• _HOW TO COMPLETE THIS TASK_:
Wherever the word "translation" appears in a line of the records, copy that line.

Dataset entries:
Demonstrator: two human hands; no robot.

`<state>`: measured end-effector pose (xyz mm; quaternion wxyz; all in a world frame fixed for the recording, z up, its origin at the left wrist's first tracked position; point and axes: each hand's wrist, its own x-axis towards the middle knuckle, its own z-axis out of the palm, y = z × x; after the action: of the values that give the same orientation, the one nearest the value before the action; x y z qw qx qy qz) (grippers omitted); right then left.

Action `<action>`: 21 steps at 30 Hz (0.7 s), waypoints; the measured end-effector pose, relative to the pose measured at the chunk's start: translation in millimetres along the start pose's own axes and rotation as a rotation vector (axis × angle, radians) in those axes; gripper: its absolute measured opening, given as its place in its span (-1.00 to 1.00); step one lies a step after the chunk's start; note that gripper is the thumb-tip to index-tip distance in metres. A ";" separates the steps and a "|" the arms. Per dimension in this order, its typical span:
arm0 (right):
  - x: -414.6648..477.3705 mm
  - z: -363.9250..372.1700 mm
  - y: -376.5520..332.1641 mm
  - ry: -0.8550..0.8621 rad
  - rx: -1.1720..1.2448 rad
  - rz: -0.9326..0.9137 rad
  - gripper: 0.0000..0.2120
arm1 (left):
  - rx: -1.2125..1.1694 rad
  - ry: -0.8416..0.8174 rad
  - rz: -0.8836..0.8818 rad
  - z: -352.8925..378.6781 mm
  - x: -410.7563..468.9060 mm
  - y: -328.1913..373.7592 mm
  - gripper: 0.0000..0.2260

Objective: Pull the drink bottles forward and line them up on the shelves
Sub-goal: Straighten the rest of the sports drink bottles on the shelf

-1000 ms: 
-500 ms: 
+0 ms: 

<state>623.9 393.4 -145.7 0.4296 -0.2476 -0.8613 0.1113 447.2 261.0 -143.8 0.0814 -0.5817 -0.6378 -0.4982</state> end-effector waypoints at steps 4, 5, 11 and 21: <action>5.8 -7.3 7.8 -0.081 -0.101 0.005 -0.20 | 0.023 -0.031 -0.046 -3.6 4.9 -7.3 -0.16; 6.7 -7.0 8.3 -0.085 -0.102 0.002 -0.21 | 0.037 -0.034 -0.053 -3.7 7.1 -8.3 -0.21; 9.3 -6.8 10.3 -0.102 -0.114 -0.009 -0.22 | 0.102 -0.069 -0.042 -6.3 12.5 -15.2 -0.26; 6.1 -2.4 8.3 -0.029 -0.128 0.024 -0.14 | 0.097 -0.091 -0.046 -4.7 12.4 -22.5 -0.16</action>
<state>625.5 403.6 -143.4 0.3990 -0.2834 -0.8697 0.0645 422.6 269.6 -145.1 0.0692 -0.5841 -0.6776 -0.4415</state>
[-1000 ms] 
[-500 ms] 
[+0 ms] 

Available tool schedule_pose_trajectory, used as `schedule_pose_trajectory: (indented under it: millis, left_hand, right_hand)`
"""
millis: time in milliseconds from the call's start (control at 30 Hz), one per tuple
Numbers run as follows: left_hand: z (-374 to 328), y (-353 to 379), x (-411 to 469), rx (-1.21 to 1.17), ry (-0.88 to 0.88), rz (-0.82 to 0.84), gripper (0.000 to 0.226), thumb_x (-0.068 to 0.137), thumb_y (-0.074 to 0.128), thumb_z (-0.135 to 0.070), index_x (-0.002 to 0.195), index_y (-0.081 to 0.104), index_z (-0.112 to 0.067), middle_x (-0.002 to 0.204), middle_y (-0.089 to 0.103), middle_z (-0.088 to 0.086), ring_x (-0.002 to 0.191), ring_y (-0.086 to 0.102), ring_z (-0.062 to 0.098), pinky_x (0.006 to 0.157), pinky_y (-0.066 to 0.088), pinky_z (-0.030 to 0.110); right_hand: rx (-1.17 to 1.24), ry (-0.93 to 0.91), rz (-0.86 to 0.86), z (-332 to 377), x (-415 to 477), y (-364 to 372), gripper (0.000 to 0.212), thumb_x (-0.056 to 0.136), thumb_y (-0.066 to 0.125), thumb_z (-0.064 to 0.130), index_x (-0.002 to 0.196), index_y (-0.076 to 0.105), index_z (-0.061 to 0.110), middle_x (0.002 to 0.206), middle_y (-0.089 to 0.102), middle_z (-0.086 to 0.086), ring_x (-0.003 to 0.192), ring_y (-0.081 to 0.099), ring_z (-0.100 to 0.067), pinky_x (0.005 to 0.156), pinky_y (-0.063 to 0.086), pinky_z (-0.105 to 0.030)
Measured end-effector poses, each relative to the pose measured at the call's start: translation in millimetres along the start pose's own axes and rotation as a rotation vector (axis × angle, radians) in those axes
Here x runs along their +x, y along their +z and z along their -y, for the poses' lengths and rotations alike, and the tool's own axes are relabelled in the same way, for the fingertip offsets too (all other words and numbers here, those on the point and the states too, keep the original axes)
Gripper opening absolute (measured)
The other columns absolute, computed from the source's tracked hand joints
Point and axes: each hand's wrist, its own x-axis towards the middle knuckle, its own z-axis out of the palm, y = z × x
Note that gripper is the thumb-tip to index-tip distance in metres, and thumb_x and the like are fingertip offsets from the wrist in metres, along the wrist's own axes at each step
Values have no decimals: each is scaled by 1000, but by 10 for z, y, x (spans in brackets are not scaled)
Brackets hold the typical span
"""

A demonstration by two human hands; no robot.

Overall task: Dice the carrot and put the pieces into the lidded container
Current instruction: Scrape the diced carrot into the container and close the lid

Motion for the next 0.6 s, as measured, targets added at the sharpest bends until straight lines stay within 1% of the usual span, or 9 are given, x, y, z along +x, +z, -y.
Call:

• _ANSWER AREA_:
Action `<action>`: 21 steps at 30 Hz (0.7 s), waypoints; the measured end-effector pose, relative to the pose measured at the chunk's start: translation in millimetres along the start pose's own axes and rotation as a rotation vector (axis × angle, radians) in those axes; gripper: its absolute measured opening, given as its place in its span (-1.00 to 1.00); step one lies a step after the chunk's start; note that gripper is the thumb-tip to index-tip distance in metres. A ";" separates the steps and a "|" the arms. Per dimension in this order, its typical span:
Measured end-effector poses, each relative to the pose measured at the call's start: translation in millimetres along the start pose's own axes and rotation as a rotation vector (axis × angle, radians) in those axes

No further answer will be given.